There’s good reason for the marketing shakeup. While still the top-selling doll, Barbie’s sales dropped 15 percent last quarter in a continuation of a two-year popularity slide. Back in 1977, by contrast, 90 percent of American girls between the ages of 5 and 10 had at least one Barbie. Part of Barbie’s problem is that she’s not currently tied to a major movie or TV show the way most kids’ toys are today; Mattel has blamed Disney’s Frozen franchise as a main cause of Barbie’s recent drop.
The other factor behind the Barbie slump is the ever-nagging assumption that playing with gendered toys is detrimental to young girls’ ambition and self-esteem. Those worries have been around since the early 1980s when Bill Barton, one of Mattel’s original inventors of Barbie, publicly claimed the doll created unrealistic “beauty expectations” for girls. “If a child is less than attractive, she can develop a psychosis about this,” he told Newsweek in 1983.
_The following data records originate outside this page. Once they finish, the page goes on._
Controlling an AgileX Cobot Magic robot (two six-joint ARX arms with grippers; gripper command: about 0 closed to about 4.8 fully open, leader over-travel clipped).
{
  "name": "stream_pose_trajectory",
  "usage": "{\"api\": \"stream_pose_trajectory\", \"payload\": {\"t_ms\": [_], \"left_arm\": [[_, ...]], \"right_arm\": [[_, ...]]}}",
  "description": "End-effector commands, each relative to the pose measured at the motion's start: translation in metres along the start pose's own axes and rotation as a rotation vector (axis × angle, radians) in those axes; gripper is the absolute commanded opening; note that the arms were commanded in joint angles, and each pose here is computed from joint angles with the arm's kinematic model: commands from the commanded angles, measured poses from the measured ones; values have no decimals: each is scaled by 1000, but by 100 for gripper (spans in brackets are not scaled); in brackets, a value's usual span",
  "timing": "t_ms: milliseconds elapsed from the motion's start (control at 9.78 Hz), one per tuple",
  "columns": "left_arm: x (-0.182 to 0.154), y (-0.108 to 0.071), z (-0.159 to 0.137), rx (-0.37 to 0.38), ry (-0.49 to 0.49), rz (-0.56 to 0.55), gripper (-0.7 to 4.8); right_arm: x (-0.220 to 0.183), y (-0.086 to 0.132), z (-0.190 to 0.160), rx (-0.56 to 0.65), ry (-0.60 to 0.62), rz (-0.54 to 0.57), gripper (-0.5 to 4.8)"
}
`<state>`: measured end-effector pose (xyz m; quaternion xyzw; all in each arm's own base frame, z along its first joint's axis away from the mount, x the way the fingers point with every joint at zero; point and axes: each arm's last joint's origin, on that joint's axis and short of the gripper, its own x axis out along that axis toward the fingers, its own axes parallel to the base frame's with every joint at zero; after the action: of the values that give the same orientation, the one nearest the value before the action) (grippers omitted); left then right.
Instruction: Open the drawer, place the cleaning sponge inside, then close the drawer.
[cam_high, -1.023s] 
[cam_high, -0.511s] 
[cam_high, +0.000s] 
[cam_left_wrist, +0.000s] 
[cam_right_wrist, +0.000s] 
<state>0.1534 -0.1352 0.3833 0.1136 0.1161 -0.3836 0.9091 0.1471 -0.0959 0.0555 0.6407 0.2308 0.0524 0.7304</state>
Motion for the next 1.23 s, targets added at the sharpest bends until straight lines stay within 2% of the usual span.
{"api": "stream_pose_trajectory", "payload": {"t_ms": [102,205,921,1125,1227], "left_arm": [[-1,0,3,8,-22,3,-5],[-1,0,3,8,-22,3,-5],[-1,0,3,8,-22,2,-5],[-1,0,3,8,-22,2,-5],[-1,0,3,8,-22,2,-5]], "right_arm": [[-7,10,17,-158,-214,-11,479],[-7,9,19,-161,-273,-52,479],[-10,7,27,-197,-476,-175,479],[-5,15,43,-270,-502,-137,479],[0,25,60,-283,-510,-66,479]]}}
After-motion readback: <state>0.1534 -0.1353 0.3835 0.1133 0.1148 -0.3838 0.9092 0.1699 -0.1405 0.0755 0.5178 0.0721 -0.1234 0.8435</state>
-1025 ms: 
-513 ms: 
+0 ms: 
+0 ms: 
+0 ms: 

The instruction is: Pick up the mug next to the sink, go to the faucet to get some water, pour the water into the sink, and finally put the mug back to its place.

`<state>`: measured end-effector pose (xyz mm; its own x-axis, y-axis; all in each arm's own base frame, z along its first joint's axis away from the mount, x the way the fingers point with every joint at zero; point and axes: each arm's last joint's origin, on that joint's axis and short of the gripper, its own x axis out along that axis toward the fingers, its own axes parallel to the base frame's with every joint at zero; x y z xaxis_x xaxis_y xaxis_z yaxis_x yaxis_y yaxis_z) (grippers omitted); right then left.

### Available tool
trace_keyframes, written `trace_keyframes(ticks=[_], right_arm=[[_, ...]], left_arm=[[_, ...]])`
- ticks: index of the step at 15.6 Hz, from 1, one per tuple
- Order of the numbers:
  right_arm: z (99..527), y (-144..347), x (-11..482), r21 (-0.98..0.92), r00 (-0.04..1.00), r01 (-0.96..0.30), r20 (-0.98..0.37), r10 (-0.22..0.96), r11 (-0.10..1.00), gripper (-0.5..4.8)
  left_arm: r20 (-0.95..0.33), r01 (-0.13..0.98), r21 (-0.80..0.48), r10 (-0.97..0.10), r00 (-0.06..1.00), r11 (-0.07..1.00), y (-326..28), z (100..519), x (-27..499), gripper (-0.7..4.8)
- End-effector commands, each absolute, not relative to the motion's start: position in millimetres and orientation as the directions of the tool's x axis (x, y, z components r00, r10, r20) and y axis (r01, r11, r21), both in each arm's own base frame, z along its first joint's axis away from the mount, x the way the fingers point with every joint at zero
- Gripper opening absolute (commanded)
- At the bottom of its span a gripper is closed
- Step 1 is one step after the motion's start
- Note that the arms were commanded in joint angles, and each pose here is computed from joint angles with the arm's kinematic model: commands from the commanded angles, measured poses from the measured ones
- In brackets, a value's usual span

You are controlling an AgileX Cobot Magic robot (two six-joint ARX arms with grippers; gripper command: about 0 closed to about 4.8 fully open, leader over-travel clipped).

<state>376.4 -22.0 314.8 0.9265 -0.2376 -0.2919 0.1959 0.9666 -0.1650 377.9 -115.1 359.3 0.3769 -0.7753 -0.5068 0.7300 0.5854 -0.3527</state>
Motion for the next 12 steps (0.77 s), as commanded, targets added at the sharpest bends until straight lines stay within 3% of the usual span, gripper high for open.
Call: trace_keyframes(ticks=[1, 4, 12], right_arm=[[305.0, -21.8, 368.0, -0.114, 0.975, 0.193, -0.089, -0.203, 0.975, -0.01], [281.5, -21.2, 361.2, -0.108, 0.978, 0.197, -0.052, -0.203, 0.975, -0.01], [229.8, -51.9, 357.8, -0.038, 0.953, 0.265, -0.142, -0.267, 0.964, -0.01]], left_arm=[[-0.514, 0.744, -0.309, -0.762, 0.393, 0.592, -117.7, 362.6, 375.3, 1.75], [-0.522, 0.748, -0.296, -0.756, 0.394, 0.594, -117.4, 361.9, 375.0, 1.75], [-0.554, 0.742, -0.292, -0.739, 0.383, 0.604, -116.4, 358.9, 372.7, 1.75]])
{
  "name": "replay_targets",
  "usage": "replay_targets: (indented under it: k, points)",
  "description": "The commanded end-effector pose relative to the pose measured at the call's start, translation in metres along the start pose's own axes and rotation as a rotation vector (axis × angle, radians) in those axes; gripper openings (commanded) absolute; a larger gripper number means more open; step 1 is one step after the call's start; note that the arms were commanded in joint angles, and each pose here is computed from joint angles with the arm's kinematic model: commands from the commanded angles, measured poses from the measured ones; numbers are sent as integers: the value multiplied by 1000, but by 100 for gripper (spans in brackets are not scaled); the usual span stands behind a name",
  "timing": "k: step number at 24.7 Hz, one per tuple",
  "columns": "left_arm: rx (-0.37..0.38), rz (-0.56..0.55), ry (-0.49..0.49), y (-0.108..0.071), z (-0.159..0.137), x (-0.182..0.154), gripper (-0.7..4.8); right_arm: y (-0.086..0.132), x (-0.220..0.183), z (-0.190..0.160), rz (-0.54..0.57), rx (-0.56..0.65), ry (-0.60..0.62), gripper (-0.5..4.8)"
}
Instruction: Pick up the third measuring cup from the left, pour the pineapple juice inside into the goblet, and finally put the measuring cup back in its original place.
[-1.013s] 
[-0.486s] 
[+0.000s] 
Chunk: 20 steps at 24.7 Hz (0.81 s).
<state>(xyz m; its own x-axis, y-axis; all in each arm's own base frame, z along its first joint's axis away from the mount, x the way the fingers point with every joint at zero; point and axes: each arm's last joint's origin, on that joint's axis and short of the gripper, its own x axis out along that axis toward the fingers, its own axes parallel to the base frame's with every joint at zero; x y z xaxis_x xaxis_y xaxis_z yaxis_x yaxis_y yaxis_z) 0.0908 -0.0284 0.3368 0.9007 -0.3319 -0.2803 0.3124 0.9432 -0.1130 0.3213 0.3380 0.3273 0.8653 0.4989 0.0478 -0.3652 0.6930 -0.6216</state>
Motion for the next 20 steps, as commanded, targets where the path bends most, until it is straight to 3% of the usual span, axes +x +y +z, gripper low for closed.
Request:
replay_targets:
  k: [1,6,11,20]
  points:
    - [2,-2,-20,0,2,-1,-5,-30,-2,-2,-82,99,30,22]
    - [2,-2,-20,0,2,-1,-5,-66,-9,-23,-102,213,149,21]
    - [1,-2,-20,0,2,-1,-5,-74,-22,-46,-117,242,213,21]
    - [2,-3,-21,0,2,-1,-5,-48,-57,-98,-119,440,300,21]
Scientific research in subsequent years has largely reinforced those fears. A 2006 study at the University of Sussex found that girls who played with Barbie had “lower body esteem” than those who didn’t. An Oregon State University study released in March found that Barbies caused girls to think they could do fewer things than boys could. Luckily, Mattel’s half-human, half-ghoul Monster High dolls have yet to cause many 12-year-old girls to feel bad because they don’t look like a werewolf.
To give its most famous brand a boost, Mattel launched a Barbie campaign called #Unapologetic. Now, instead of shrinking from the criticism, the company is facing it head-on. Not that Mattel actually changed anything about the doll’s proportions or pink, bubbly image. Still, #Unapologetic—not to mention the toy’s Sports Illustrated swimsuit cover—suggests that Barbie knows what people are saying about her and just doesn’t care.
With #Unapologetic, Mattel hopes to turn Barbie into a feminist doll, one that values a career over clothes, personality over prettiness. To that end, the toymaker released an Entrepreneur Barbie with her own smartphone and LinkedIn profile. Barbie will also be at New York Fashion Week, where designers Charlotte Ronson and Rebecca Taylor will introduce human-size designs made using Mattel’s Barbie Fashion Maker game. (Think of it like the outfit selector in the movie Clueless.)
The idea of Barbie as a feminist icon isn’t as ridiculous as it sounds. This is a doll who became an astronaut in the 1960s, a surgeon in the 1970s, and president—pantsuit and all—in 2000. But Mattel’s sales slump is real, and given people’s divisive reactions to the doll, it’s going to take an act of marketing magic to reverse it. Not only does the company have to convince parents that Barbie has changed, but it also has to make kids think new Barbie is just as cool as Disney’s singing Scandinavian princess.
To that end, Barbie has a feature film by Sony Pictures in the works. In the movie, which is being written by a former Sex and the City writer, Barbie will draw from the many skills she’s learned over her 150 careers to help make people’s lives better. Let’s just hope Ken turns out to be a better boyfriend than Mr. Big.